Ao fazer essa afirmação, ele se fia na noção de progresso, tomando-o ideologicamente como algo sempre virtuoso. Ora, Walter Benjamim em seu ensaio sobre o conceito de história interverteu essa noção que vem da aparência dinâmica do modo de produção capitalista; ao fazê-lo, ele mostra o seu contrário: eis que onde se vê “uma cadeia de acontecimentos, ele (o anjo de Paul Klee) vê uma catástrofe única, que acumula incansavelmente ruína sobre ruína e as dispersa a nossos pés”.[xiii] Segundo Walter Benjamim, o progresso é um princípio fundante que justifica a violência e até mesmo o estado de exceção.

A razão se interverte em mito

O livro De zero a Um se desenvolve seguindo um método racional de argumentação, mas termina num mito, qual seja ele, na utopia do aceleracionismo. Em seu último capítulo, Peter Thiel apresenta quatro futuros possíveis para a humanidade que não abandona o capitalismo: crises recorrentes, estase em um dado platô de desenvolvimento, a extinção e a decolagem.

Ele descarta o primeiro como improvável, rejeita o terceiro como indesejável, despreza o segundo porque seria apenas um ponto final; fica, assim, com o quarto que se basearia na criação incessante de novas tecnologias. Ao fazê-lo, ele ignora um resultado importante da teoria da complexidade, ou seja, que todo processo de realimentação positiva, ou seja, de crescimento exponencial, termina, como mostra de modo abundante a ciência natural, em catástrofe.

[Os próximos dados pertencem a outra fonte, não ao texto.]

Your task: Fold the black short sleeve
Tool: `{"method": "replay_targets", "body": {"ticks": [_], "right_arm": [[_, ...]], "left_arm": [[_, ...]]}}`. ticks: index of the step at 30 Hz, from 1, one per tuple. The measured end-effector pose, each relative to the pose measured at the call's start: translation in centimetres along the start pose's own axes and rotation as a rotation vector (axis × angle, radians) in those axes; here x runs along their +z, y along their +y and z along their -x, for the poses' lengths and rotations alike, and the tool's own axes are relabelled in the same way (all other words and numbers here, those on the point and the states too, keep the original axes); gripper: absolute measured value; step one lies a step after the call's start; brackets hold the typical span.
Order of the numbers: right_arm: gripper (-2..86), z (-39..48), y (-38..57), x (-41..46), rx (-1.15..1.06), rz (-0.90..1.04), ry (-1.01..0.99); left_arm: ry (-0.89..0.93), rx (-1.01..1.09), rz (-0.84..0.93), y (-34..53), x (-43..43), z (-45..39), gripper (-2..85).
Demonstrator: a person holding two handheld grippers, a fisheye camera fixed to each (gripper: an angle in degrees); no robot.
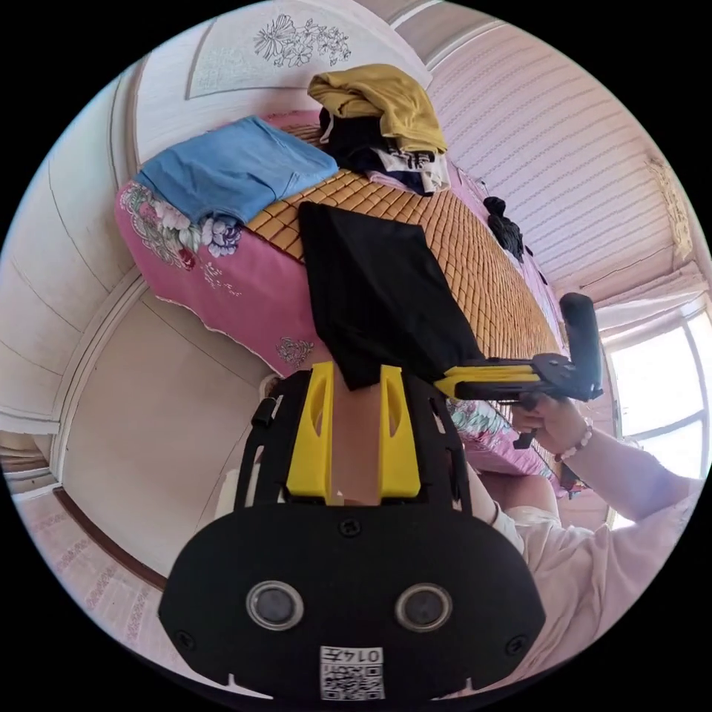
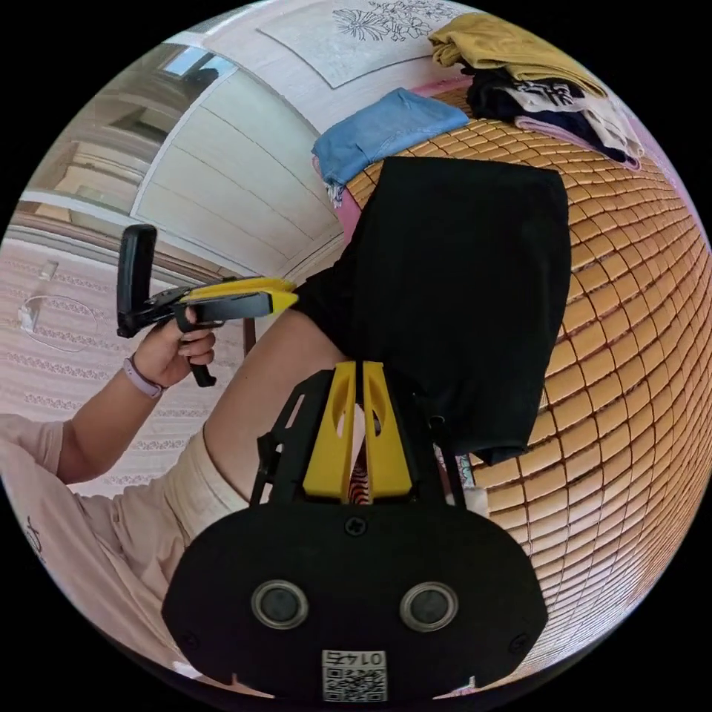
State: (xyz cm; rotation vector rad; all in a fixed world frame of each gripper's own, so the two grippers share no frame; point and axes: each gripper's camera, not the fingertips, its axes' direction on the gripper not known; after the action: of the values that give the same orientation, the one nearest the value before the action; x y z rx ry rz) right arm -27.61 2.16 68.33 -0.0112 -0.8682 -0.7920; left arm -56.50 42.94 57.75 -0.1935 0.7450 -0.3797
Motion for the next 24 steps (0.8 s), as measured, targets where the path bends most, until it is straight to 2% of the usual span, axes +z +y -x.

Ora, isso justifica a tese posta em outro artigo segundo a qual não se está na presença meramente de um neofascismo ou de um protofascismo, mas de um projeto político que insiste na lógica suicidária do sempre mais inerente ao capitalismo. Eis que esse projeto implica na morte do homem, assim como das outras espécies, e no fim da civilização. Eis que isso fica bem provado porque ele, para salvar o seu argumento em prol do capitalismo, apresenta-se ao fim e ao cabo como profeta.

Na conclusão de sua “obra”, esse escritor bilionário anuncia um futuro mágico para o desenvolvimento do capitalismo. Aqueles que chegam ao capítulo final de seu livro podem ler o seguinte: “a versão mais dramática desse desenlace chama-se singularidade, uma tentativa de nomear o resultado imaginado de tecnologias novas tão poderosas que transcendem os limites atuais de nossa compreensão”. Pois, sim!

Eleutério F. S. Prado é  professor titular e sênior do Departamento de Economia da USP. Autor, entre outros livros, de Da lógica da crítica da economia política (Lutas Anticapital).